Mañana sería su mejor día.
Los miembros del bufete Flak vieron la concentración en el televisor de gran formato instalado en la sala principal de reuniones. Al final, Robbie se retiró a su despacho con medio bocadillo y una Coca-Cola light. La recepcionista había dispuesto con esmero una docena de papeles con mensajes telefónicos sobre la mesa. Le llamaron la atención los de Topeka. Había algo que le sonaba. Olvidándose del bocadillo, cogió el teléfono y llamó al móvil del reverendo Keith Schroeder.
—Con Keith Schroeder, por favor —respondió cuando alguien se puso al otro lado de la línea.
—Yo mismo.
—Soy Robbie Flak, abogado de Slone, Texas. He recibido su mensaje, y creo que hace unas horas vi un correo electrónico suyo.
—Sí, gracias, señor Flak.
—Llámeme Robbie.
—De acuerdo, Robbie. Yo soy Keith.
—Estupendo, Keith. ¿Dónde está el cadáver?
—En Missouri.
—No tengo tiempo que perder, Keith, y algo me dice que esta llamada es una absoluta pérdida de tiempo.
—Es posible, pero deme cinco minutos.
—Hable deprisa.
Keith expuso los hechos: sus encuentros con un preso anónimo en libertad condicional, la investigación de sus antecedentes, su trayectoria delictiva, su precario estado de salud y todo lo que fue capaz de embutir en cinco minutos sin interrupciones.
—Evidentemente, no le preocupa saltarse la confidencialidad —dijo Robbie.
—Sí que me preocupa, pero hay demasiado en juego. Además, aún no le he dicho su nombre.
—¿Dónde está él?
—Ha pasado la noche en un hospital. Ha salido por su propio pie, y desde entonces le he perdido la pista. En principio, tiene que volver a la casa de reinserción a las seis en punto de la tarde. Iré a verlo.
—¿Y lo han condenado cuatro veces por delitos sexuales?
—Como mínimo.
—Pastor, ese hombre no tiene ninguna credibilidad. Con esto yo no puedo hacer nada. No hay por dónde cogerlo. Dese cuenta de que estas ejecuciones siempre atraen a chalados, Keith. La semana pasada se presentaron dos pirados: uno dijo que sabía dónde vive Nicole, que por cierto es stripper, y el otro dijo que la había matado él en un ritual satánico. Sobre la situación del cadáver, ni idea. El primero quería dinero, y el segundo, salir de la cárcel en Arizona. Los tribunales desprecian estas fantasías de última hora.
—Él dice que el cadáver está al sur de Joplin, Missouri, en las colinas donde vivió de niño.
—¿Cuánto tardaría en encontrarlo?
—Eso ya no lo sé.
—Vamos, Keith, cuénteme algo que me sirva.

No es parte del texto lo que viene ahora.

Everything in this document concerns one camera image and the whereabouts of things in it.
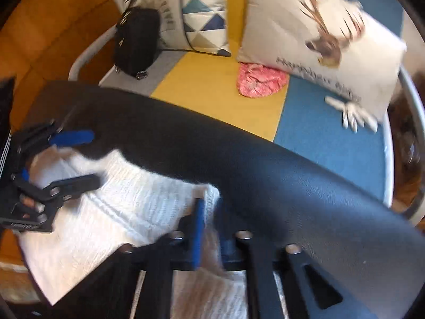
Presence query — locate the black handbag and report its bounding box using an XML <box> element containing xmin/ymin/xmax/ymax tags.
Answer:
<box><xmin>114</xmin><ymin>0</ymin><xmax>161</xmax><ymax>80</ymax></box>

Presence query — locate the geometric triangle pattern cushion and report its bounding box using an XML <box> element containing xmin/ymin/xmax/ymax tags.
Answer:
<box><xmin>128</xmin><ymin>0</ymin><xmax>231</xmax><ymax>57</ymax></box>

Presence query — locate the cream knitted sweater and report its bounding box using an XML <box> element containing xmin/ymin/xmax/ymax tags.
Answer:
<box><xmin>19</xmin><ymin>148</ymin><xmax>248</xmax><ymax>318</ymax></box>

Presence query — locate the person's left hand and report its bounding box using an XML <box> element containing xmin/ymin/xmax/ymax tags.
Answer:
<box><xmin>17</xmin><ymin>194</ymin><xmax>45</xmax><ymax>218</ymax></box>

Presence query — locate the red patterned cloth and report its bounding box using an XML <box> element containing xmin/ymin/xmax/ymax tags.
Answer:
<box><xmin>236</xmin><ymin>63</ymin><xmax>290</xmax><ymax>99</ymax></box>

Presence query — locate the grey yellow blue sofa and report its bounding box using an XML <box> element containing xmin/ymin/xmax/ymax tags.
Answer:
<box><xmin>69</xmin><ymin>0</ymin><xmax>424</xmax><ymax>204</ymax></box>

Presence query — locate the deer print cushion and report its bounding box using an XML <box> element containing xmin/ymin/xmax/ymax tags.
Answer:
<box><xmin>238</xmin><ymin>0</ymin><xmax>407</xmax><ymax>121</ymax></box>

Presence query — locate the white glove on sofa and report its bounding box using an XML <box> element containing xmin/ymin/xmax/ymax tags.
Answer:
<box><xmin>324</xmin><ymin>96</ymin><xmax>378</xmax><ymax>133</ymax></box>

—Tiene el anillo de graduación de Nicole. Yo lo he visto, lo he tenido en las manos y lo he examinado: SHS 1999, con sus iniciales: ANY. Es de piedra azul, y su talla la doce aproximadamente.
—Eso ya está mejor, Keith. Me gusta. Pero ¿dónde está el anillo?

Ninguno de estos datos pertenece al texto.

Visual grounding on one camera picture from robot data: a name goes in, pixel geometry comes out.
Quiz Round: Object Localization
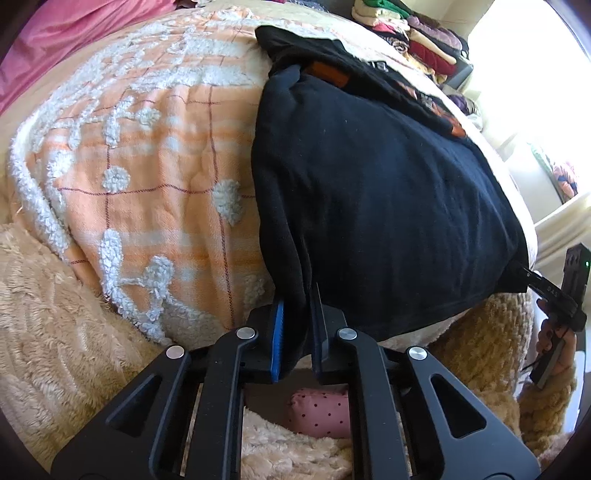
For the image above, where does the black sweater with orange print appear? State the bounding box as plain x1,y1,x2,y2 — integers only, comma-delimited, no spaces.
252,26,529,340

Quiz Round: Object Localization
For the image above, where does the plastic bag of clothes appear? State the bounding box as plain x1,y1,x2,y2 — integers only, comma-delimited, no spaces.
446,90,484,132

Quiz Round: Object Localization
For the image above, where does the pile of folded clothes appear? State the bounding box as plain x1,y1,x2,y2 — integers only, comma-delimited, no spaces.
351,1,473,88

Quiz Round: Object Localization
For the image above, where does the right hand thumb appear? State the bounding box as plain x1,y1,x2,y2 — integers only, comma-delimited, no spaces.
535,298,578,377

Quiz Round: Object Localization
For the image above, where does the pink dotted cushion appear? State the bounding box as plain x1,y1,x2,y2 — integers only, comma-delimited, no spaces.
286,387,351,439

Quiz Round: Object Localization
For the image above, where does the green item on windowsill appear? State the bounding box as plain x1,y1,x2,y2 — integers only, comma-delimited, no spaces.
533,150,578,204

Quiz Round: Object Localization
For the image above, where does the beige fluffy blanket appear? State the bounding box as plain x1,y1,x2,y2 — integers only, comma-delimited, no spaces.
1,224,576,468

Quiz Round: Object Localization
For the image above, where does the orange white patterned bedspread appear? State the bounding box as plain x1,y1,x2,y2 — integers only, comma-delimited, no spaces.
8,6,463,347

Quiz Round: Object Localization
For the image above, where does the pink blanket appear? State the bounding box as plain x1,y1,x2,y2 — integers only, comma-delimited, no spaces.
1,1,175,110

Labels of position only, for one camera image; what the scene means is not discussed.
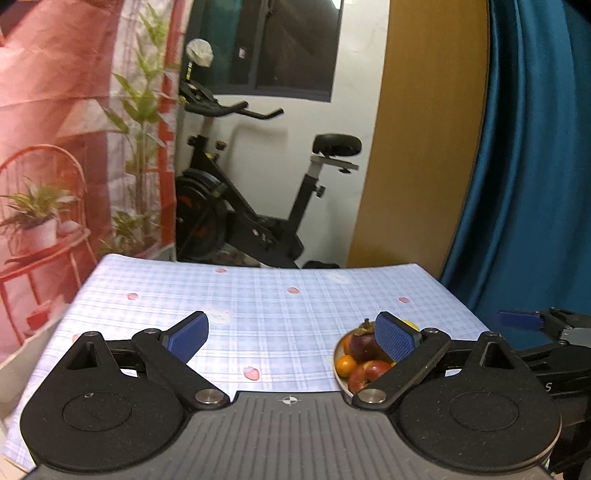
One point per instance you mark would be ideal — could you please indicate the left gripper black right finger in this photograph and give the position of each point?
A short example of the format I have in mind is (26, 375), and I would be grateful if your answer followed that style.
(492, 414)

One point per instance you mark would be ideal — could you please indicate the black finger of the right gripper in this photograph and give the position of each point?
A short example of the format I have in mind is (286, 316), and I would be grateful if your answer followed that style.
(530, 321)

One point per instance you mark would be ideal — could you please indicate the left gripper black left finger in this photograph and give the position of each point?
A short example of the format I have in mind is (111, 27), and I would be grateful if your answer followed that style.
(111, 404)

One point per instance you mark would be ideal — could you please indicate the large yellow lemon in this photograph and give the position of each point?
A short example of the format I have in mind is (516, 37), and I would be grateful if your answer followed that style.
(411, 325)

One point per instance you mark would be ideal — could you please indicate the teal blue curtain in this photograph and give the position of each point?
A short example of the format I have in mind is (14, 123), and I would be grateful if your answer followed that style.
(523, 241)

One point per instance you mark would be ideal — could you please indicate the red apple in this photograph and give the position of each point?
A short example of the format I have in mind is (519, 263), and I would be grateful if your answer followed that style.
(367, 373)

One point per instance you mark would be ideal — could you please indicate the dark red mangosteen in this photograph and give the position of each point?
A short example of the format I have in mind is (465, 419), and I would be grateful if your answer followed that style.
(363, 345)

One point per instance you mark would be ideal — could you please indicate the beige round plate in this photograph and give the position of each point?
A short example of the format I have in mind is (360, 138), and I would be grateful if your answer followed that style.
(397, 341)

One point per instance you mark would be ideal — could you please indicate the orange tangerine front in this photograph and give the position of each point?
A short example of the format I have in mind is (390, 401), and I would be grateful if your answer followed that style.
(345, 366)

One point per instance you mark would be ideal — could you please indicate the orange tangerine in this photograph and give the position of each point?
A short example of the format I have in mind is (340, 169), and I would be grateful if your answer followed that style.
(346, 344)
(345, 366)

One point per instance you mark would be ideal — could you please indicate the orange tangerine back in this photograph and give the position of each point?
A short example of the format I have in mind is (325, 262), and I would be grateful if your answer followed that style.
(346, 344)

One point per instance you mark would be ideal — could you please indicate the blue plaid tablecloth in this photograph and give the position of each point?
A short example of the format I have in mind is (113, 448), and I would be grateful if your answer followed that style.
(269, 329)

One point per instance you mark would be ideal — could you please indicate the black exercise bike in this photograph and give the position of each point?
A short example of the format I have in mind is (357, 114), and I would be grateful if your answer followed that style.
(267, 159)

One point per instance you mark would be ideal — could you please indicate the wooden door panel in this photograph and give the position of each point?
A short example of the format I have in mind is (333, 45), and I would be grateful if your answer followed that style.
(427, 134)

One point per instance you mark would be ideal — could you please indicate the pink printed backdrop cloth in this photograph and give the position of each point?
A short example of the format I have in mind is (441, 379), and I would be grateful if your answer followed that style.
(89, 102)

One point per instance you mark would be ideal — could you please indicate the dark window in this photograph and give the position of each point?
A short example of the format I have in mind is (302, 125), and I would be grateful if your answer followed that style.
(280, 48)

—Supongo que colgando de su cuello.
—¿Y a él no lo tiene localizado?
—Pues… efectivamente, ahora mismo no sé dónde está.
—¿Quién es Matthew Burns?
—Un amigo mío, fiscal.
—Mire, Keith, le agradezco el esfuerzo. Ha llamado dos veces, ha mandado un correo electrónico y ha hecho llamar a un amigo. Muchísimas gracias. Ahora mismo estoy muy ocupado, o sea que haga el favor de dejarme en paz.
Al colgar, Robbie cogió el bocadillo.